*Task prompt:* Each line below should be repeated exactly as written, with no pictures carried over.

*Given data:*
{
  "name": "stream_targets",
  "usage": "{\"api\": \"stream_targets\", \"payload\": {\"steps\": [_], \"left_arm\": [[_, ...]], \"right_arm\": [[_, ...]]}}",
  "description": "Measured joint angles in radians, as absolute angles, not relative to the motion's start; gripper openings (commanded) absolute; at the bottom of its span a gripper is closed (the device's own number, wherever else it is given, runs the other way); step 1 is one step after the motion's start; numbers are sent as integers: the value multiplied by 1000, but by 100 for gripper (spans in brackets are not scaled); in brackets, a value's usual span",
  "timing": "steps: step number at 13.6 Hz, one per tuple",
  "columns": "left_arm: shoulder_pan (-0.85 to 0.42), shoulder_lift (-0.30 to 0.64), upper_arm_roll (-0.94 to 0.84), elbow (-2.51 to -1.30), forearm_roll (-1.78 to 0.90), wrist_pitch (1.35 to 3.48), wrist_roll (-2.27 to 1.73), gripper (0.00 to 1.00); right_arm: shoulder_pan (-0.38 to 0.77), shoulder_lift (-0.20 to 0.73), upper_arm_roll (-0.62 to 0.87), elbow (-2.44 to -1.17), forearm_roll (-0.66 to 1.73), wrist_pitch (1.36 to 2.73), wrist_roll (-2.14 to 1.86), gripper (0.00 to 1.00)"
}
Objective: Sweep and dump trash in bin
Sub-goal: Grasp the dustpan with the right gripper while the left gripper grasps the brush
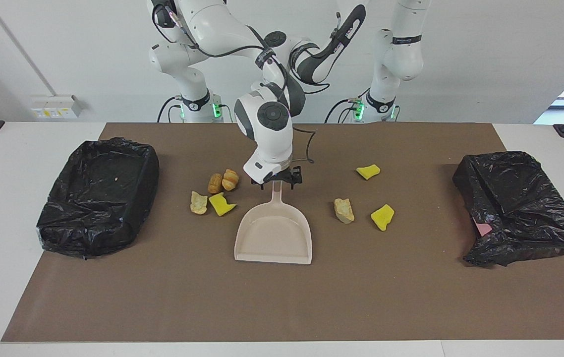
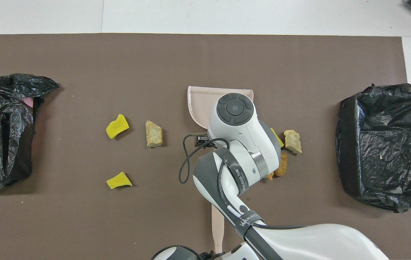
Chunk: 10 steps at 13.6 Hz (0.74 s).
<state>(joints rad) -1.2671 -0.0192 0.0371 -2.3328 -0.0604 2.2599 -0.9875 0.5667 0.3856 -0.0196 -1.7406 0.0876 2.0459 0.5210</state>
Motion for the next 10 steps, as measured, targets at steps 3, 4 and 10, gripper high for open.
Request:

*Expected output:*
{
  "name": "stream_targets",
  "usage": "{\"api\": \"stream_targets\", \"payload\": {\"steps\": [_], \"left_arm\": [[_, ...]], \"right_arm\": [[_, ...]]}}",
  "description": "Measured joint angles in radians, as absolute angles, not relative to the motion's start; gripper openings (commanded) absolute; at the bottom of its span a gripper is closed (the device's own number, wherever else it is given, runs the other way); step 1 is one step after the motion's start; numbers are sent as integers: the value multiplied by 1000, but by 100 for gripper (spans in brackets are not scaled); in brackets, a value's usual span",
  "timing": "steps: step number at 13.6 Hz, one per tuple",
  "columns": "left_arm: shoulder_pan (-0.85 to 0.42), shoulder_lift (-0.30 to 0.64), upper_arm_roll (-0.94 to 0.84), elbow (-2.51 to -1.30), forearm_roll (-1.78 to 0.90), wrist_pitch (1.35 to 3.48), wrist_roll (-2.27 to 1.73), gripper (0.00 to 1.00); right_arm: shoulder_pan (-0.38 to 0.77), shoulder_lift (-0.20 to 0.73), upper_arm_roll (-0.62 to 0.87), elbow (-2.44 to -1.17), forearm_roll (-0.66 to 1.73), wrist_pitch (1.36 to 2.73), wrist_roll (-2.14 to 1.86), gripper (0.00 to 1.00)"
}
Objective: Sweep and dump trash in bin
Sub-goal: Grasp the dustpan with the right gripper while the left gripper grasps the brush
Chunk: 10 steps at 13.6 Hz (0.74 s).
<state>(joints rad) -1.2671 -0.0192 0.0371 -2.3328 -0.0604 2.2599 -0.9875 0.5667 0.3856 -0.0196 -1.7406 0.0876 2.0459 0.5210</state>
Motion for the next 10 steps, as measured, targets at steps 3, 4 and 10, gripper high for open.
Request:

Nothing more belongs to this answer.